### What the task asks
Find the lines below that contain the string "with". Copy each one.

### Data under study
○ ○ ○

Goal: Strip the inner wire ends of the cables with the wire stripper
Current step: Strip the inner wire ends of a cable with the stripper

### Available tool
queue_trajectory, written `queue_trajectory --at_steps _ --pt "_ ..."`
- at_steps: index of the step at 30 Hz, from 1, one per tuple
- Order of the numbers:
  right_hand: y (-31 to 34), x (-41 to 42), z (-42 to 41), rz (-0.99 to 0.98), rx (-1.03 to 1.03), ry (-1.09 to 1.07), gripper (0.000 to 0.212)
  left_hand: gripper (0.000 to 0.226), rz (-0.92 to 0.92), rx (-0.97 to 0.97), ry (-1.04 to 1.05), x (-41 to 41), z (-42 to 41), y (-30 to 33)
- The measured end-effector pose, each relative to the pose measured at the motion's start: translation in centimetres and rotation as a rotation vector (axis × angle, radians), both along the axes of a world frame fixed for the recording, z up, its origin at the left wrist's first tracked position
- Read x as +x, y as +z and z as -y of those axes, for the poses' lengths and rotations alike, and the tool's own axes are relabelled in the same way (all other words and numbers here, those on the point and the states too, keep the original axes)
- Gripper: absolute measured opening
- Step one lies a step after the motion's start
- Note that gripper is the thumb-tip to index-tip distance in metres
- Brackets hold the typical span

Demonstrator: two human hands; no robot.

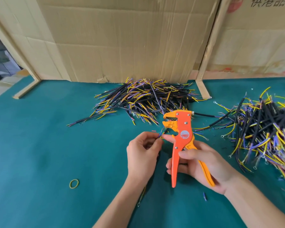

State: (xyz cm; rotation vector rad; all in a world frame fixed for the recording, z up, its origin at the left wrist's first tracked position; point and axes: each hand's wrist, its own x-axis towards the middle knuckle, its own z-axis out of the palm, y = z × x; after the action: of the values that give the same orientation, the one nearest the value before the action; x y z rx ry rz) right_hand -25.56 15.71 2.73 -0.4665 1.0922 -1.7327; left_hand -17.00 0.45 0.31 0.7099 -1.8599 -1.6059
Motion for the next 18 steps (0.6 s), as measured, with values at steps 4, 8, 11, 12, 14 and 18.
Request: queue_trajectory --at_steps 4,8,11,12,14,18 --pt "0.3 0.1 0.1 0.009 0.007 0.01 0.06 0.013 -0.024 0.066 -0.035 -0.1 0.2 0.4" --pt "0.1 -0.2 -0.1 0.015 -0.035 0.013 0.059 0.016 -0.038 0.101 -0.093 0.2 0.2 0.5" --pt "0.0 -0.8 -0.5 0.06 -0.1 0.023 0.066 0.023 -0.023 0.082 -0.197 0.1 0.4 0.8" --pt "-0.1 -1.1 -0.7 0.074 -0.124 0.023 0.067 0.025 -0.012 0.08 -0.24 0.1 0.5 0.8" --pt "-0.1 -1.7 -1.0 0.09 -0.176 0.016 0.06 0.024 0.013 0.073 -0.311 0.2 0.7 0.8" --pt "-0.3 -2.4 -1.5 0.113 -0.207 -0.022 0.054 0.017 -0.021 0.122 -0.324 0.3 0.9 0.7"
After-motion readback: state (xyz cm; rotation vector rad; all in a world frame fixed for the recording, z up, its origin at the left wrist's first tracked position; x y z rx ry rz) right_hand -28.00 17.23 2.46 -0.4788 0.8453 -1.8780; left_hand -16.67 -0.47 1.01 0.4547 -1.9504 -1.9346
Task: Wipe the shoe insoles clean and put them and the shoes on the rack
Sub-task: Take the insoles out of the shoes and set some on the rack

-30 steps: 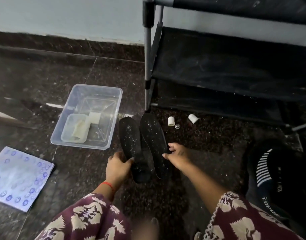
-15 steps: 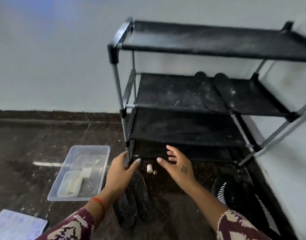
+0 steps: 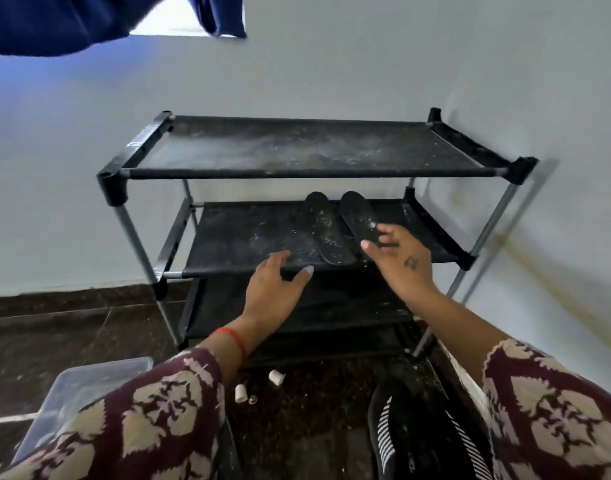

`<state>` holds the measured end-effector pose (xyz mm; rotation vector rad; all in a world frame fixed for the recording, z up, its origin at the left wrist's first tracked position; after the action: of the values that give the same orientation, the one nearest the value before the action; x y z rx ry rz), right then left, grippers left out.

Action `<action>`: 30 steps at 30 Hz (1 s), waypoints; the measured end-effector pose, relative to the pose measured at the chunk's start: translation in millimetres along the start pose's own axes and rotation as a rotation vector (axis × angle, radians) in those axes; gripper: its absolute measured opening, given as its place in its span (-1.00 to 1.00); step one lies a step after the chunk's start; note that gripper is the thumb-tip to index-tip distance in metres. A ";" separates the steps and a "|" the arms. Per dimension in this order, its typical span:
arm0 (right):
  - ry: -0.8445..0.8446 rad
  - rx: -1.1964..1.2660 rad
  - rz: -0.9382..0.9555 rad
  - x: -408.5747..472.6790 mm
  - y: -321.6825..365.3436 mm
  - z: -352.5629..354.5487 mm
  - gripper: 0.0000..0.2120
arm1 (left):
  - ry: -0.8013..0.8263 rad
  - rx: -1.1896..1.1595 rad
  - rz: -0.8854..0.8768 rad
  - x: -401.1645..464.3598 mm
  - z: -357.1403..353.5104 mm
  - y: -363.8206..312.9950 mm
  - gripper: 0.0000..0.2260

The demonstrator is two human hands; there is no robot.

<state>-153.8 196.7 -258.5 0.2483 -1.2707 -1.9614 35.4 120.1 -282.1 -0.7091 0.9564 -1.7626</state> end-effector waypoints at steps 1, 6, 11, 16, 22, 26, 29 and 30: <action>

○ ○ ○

### Response
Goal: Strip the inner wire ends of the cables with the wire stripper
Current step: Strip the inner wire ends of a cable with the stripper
Motion for the next 18 steps (0.6 s), as measured, with values at steps 4, 8, 11, 12, 14 and 18.

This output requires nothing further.